I doubt that these fermented foods are more healthy than simply eating fresh veggies. The scientific literature doesn’t seem to show strong evidence yet (though more research is needed). However, for our ancestors that was one of the few ways to preserve veggies. And in addition, they just taste so good 😋. That got me thinking how so many foods have their characteristic, complex taste due to fermentation with yeast or bacteria, e.g. cheese, wine, beer, bread…. But these micro-organisms are doing there work in the invisible. But thinking about it, they are everywhere around us.
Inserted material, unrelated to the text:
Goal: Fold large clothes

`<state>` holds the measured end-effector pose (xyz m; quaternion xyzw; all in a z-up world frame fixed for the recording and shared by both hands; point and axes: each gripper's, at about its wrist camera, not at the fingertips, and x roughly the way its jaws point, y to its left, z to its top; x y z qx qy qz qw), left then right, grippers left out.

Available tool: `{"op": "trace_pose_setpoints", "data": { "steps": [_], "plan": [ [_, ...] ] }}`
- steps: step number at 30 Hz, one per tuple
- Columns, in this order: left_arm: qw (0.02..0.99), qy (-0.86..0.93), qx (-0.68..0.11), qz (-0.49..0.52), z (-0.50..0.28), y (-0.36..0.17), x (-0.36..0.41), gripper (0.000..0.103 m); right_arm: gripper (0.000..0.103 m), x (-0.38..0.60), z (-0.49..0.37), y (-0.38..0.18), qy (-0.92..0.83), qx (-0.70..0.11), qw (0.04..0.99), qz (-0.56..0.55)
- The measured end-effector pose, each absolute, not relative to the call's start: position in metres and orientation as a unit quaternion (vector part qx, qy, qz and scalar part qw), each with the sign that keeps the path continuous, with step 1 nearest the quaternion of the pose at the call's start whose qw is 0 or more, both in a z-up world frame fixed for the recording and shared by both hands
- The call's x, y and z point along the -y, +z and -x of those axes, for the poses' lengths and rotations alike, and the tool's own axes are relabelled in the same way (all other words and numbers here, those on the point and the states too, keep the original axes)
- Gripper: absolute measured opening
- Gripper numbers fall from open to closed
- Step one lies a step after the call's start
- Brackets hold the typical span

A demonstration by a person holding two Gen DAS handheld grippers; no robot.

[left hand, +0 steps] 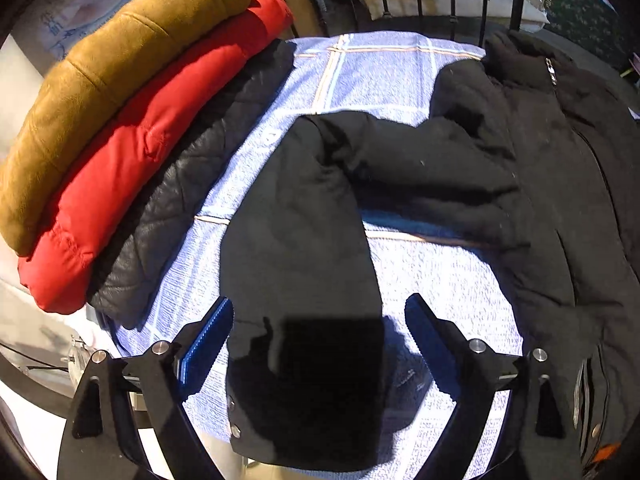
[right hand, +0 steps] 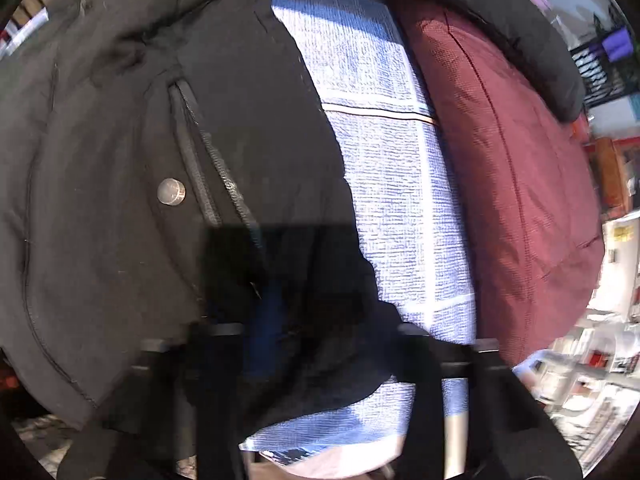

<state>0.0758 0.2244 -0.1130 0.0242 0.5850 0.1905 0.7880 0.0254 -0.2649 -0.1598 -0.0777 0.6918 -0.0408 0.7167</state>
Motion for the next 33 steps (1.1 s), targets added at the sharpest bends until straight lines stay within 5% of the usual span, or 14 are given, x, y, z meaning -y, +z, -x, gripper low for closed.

Therefore, I really enjoyed the recent Synapsen Podcast Sie sind unter uns (German) about the bacteria and other micro-organisms all around. In this podcast the scientist Rob Dunn was interviewed, who wrote the book Never home alone about the biome in our homes. I just bought it yesterday and am really looking forward to read it. From the prologue:
This book is the story of both the life that is likely living beside us in our homes and the ways in which that life is changing. The life in our homes speaks to our secrets, our choices, and our future. It influences our health and well-being. It is full of mysteries and shimmers with grandeur and consequence. We do not know the stories of most of the species in our homes, but we know some of them, and what we do know will surprise you. When it comes to the species mating, eating, and thriving alongside us, nothing is quite what it seems.
Like many people, during COVID I started taking more walks and running more and this is a great opportunity to get a closer connection to your surroundings, the nature, wildlife and not-so-wild life like cats and dogs (whom I still really love), so I can only recommend it. Go outside and keep your eyes open!